La "fisica" della relazione

I difensori, pedagoghi legali, educatori alla relazione, faciliteranno una gestione costruttiva del conflitto tra le parti ed le educheranno a trovare, risorse ai loro bisogni.

 L’autorità giudiziaria, grazie all’apporto costruttivo dei difensori sarà facilitata nell’emanare provvedimenti che siano il più vicino possibili alle esigenze delle parti in una fase critica del loro rapporto.

 Le parti, seguite dai difensori, si relazioneranno in uno spazio nel quale saranno impegnati per lavorare sui loro interessi e quindi per raggiungere un accordo nel quale siano tutti pienamente soddisfatti: spazio della educazione alla relazione. In questi spazi, si riscontrerà una dipendenza reciproca degli esiti dei comportamenti, ossia le parti si trovano in una condizione di interazione strategica, per cui gli effetti dei comportamenti dell’una dipendono anche dai comportamenti dell’altro.

Tuttavia, quanto più ognuna delle parti abbia un’informazione imperfetta rispetto ai comportamenti dell’altra, tanto più si determinerà un’incapacità di prevedere esattamente le scelte e gli atteggiamenti reciproci.

Pertanto, ai confini di questa, si porrà lo spazio della forza, ossia l’area del dominio di un campo di forza sull’altro quando si consenta un divario di potere a soluzioni unilaterali. 

Il campo di forza potrà determinarsi qualora si verifichi uno squilibrio di potere tra le parti (indebolimento economico dell’altro, false accuse), campo nel quale gli avvocati avranno un ruolo quasi decisivo se non determinante: essi potranno condurre l’assistito apprendere i loro bisogni, al di là delle prese di posizione, oppure ad alimentare lo squilibrio di potere tra le parti, favorendo il contenzioso e l’impasse nello spazio della forza.

 Quest’ultima sarà intensificata dallo squilibrio di potere tra le parti che provocherà l’intervento dell’autorità giudiziaria che deciderà autoritariamente rispetto al futuro delle stesse, sostituendosi alle parti in conflitto;

al contrario, tanto più spazio sarà dato alla relazione, maggiore sarà la prospettiva di una composizione costruttiva dei conflitti dove saranno le parti in primis a decidere responsabilmente sul loro futuro.

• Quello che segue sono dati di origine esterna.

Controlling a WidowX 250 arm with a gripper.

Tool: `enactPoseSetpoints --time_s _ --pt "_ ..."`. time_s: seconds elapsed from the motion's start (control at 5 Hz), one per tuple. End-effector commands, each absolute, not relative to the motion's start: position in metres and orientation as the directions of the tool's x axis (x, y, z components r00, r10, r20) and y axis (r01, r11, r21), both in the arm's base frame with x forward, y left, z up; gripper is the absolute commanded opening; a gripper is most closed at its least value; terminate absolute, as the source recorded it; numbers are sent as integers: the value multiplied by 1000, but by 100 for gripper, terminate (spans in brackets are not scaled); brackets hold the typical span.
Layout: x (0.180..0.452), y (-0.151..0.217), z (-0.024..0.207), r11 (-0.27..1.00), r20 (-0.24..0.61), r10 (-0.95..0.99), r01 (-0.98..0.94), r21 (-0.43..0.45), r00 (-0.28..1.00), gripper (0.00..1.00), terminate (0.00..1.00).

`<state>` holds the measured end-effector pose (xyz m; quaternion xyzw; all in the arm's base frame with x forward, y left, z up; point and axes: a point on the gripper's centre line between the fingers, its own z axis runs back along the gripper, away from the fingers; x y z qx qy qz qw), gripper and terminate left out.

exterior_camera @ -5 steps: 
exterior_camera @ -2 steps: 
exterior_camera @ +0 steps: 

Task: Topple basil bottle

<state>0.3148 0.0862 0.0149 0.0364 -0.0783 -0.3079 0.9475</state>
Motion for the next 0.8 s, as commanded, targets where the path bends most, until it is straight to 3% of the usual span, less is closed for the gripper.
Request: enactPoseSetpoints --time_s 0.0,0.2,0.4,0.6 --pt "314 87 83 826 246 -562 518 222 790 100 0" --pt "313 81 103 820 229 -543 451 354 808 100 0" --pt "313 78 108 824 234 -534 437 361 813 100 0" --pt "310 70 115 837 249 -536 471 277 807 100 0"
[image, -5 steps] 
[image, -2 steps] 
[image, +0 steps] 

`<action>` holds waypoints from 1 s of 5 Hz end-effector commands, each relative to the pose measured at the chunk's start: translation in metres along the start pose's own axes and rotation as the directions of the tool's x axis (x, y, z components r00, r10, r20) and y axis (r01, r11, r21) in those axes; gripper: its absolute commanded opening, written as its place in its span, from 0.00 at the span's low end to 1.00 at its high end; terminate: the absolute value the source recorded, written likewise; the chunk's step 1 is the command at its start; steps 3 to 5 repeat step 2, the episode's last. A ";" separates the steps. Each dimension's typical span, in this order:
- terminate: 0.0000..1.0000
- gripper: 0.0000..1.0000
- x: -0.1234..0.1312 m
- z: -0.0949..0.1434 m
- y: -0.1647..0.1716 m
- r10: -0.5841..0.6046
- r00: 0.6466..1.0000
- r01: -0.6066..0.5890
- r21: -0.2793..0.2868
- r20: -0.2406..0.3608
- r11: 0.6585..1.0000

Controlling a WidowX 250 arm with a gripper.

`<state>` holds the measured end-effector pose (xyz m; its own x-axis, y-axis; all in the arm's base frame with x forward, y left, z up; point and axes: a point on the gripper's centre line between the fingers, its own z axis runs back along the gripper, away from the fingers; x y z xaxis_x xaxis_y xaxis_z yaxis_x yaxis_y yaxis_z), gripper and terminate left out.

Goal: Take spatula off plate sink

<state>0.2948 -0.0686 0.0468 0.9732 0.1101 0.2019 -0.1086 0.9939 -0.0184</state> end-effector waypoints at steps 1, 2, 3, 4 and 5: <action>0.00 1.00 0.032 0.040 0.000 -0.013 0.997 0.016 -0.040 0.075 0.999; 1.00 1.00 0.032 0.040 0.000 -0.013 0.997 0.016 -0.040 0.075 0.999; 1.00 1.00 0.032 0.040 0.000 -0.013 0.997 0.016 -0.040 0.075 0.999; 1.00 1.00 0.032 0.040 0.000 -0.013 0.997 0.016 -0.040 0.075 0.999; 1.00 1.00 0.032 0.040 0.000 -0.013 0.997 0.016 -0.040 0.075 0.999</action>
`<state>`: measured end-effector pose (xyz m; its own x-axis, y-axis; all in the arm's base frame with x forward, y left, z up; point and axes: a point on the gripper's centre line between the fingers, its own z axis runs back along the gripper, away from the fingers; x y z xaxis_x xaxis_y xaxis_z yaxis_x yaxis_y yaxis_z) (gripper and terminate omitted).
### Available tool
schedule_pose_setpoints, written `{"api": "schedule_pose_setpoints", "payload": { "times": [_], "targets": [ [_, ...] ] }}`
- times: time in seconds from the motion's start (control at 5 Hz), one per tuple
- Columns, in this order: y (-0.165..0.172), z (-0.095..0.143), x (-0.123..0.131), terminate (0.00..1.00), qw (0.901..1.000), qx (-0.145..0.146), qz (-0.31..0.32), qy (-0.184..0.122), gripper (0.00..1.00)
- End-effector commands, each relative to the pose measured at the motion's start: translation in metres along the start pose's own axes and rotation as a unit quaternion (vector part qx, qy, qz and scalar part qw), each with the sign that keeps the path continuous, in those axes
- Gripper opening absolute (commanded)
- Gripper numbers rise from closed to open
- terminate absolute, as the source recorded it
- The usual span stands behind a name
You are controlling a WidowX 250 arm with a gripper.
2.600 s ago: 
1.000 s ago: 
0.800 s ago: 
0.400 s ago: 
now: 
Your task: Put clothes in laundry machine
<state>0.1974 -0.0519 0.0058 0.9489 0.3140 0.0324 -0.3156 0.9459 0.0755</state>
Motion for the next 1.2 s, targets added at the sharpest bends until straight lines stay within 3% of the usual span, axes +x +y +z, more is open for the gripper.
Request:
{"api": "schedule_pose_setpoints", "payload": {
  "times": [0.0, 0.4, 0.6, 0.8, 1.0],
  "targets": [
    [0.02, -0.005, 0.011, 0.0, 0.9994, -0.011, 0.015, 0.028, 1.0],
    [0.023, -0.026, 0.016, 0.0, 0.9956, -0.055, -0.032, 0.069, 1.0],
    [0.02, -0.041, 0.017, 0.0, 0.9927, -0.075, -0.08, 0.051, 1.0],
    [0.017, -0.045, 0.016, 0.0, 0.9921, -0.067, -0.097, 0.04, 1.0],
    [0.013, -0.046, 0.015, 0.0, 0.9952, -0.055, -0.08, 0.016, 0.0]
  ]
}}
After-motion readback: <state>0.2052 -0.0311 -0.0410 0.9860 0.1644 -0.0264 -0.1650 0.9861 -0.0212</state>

Invece, nello spazio dell’indifferenza le parti non si relazioneranno in alcun modo tra di loro: una delle parti cercherà di mantenere lo status quo e non sarà motivata a raggiungere un accordo; non collaborerà con l’altra e sarà “incastrata” in una posizione di cecità e di sordità rispetto alle aspettative della parte provvisoriamente più “debole” coinvolta nel conflitto. 

Tuttavia, si ribadisce, che soltanto una parte potrà muoversi nello spazio dell’indifferenza, e per un breve lasso temporale, in quanto l’altra parte “controbatterà” nell’area della forza: questo accade quando una delle parti tutela “indifferentemente” il proprio interesse, a discapito dell’altra parte che invece non è soddisfatta in quanto “bloccata” in una determinata posizione.

Infatti, nello spazio della forza ed in quella dell’indifferenza ciascuna delle parti deciderà di adottare un atteggiamento individualistico finalizzato esclusivamente alla massimizzazione del proprio tornaconto personale (in ognuna di queste aree si verificherà un’assenza assoluta di comunicazione).

Tuttavia, la coppia di strategie che produce un esito finale più desiderabile, nella gestione dei conflitti, non è, come si potrebbe pensare, quella che viene adottata in base ad un criterio di scelta puramente razionale. 

Le parti, se mosse esclusivamente dal perseguimento del proprio interesse personale, sono portate a scegliere di non collaborare con l’altro, dando tuttavia origine ad una situazione sub - ottimale anche per se stessi, oltre che alla situazione peggiore per le parti in conflitto.